Parent: Fair enough. Baggage isn’t everything. But that is my point. Desire matters, too. Ambition matters, too. We can’t despise new things just because they’re unproven. There are new expressions of Christian devotion out there which aren’t weighed down by centuries of failure. Who is to say how long these new expressions will last? They might last a long time. My point is that we don’t want to saddle our students with some outdated vision of Christianity that really has no bearing on the world today.
Gibbs: That is actually not a bad description of what I want to do.
Parent: You can’t be serious. Why?
Gibbs: A classical Christian school is a place for people who have despaired of the unproven, painless, fashionable solutions the modern world offers to ancient problems. The appeal of secularism has always been that it has no baggage. In fact, secularism has a long and storied history of insulting tradition, dishonoring mothers and fathers, disparaging the past, and insisting that progress is possible in this world. I want to train my students to be the people whom secularists insult, dishonor, and disparage. I want my students to truly believe, “Vanity of vanity, all is vanity.” I want to graduate students who have the backbone to sign up for baggage. The defense of old things necessary involves the defense of imperfect things, which is why a classical education demands courage. Cowards are afraid to defend imperfect things, though, because such work demands humility. The coward makes grand promises about the future, about spectacular things that don’t exist yet and thus cannot be critiqued. But a classical education is for people who are tired of promises and want something real.
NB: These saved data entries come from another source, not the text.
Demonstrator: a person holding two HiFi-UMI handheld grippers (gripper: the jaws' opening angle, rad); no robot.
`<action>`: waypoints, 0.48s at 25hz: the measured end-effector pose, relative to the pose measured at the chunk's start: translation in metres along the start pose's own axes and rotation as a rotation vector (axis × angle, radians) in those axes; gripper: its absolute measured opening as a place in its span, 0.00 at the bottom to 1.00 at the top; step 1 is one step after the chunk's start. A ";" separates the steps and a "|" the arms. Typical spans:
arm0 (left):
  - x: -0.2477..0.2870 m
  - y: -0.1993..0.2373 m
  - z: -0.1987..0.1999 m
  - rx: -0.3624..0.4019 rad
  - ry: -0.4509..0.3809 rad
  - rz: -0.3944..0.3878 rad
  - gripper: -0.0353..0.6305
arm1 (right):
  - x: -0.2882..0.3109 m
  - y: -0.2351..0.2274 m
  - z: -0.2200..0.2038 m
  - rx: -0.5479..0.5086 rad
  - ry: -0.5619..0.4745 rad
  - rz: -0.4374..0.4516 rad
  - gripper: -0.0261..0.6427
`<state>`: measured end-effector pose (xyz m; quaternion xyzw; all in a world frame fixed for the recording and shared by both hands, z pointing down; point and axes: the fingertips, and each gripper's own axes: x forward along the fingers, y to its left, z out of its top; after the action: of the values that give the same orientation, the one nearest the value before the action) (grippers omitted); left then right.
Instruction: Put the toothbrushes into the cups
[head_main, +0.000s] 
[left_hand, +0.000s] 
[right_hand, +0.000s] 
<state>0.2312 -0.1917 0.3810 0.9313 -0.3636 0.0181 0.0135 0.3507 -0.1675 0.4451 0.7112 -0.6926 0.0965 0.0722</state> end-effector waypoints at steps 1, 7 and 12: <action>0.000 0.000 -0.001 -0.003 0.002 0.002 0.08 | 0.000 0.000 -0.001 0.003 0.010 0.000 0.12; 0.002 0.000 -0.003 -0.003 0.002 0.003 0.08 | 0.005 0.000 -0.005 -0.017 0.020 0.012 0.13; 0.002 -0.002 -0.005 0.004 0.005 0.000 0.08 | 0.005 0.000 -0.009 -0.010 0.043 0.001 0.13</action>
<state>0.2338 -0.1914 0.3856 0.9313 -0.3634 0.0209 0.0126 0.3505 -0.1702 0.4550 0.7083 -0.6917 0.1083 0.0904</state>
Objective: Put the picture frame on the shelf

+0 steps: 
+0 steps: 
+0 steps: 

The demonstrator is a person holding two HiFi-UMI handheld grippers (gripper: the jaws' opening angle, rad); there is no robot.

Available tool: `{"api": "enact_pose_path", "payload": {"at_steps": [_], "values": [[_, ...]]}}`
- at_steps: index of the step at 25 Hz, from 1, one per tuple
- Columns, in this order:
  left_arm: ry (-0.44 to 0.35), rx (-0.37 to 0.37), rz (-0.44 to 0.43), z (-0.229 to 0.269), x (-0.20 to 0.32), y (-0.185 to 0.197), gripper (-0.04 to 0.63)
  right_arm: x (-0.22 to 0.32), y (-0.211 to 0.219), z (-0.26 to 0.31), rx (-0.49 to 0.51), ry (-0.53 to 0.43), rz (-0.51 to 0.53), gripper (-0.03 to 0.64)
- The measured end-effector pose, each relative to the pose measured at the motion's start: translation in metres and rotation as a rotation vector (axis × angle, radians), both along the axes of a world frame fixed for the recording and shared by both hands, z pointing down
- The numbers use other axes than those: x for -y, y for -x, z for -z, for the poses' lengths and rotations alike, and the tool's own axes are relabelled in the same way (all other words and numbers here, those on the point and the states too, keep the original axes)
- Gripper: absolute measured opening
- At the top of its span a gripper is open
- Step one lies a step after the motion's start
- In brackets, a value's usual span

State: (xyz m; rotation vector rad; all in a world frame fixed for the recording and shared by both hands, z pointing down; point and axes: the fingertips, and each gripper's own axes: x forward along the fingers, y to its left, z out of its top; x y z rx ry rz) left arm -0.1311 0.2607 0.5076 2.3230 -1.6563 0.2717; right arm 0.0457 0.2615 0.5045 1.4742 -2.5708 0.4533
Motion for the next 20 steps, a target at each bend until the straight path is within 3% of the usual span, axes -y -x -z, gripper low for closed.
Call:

Parent: Can’t we just get rid of the baggage? Can’t we keep everything which isn’t so dated and chuck the rest?
Gibbs: Absolutely not. The baggage is what makes classical edcuation work. Everything that lasts naturally loses some baggage over the course of time, but these losses occur on subtle levels and in natural ways. They cannot be forced or hurried. The modern utopian always approaches old things with a hacksaw, though, and has intentions to lop off everything difficult, everything embarrassing, everything incomprehensible he finds. But utopians are fickle. They give up when things don’t immediately go their way. If classical education let every zeitgeisty surgeon with a machete touch our pedagogy and curriculum, there wouldn’t be anything classical left in ten years—and all the carnage and mutilation would be done in a vain attempt to “fix” something the was never broken to begin with. Besides all that, classical education’s baggage is a trial, a check against all the people who just want to send their kids to a respectable, transcript-worthy school. The baggage is a test which proves you really want it.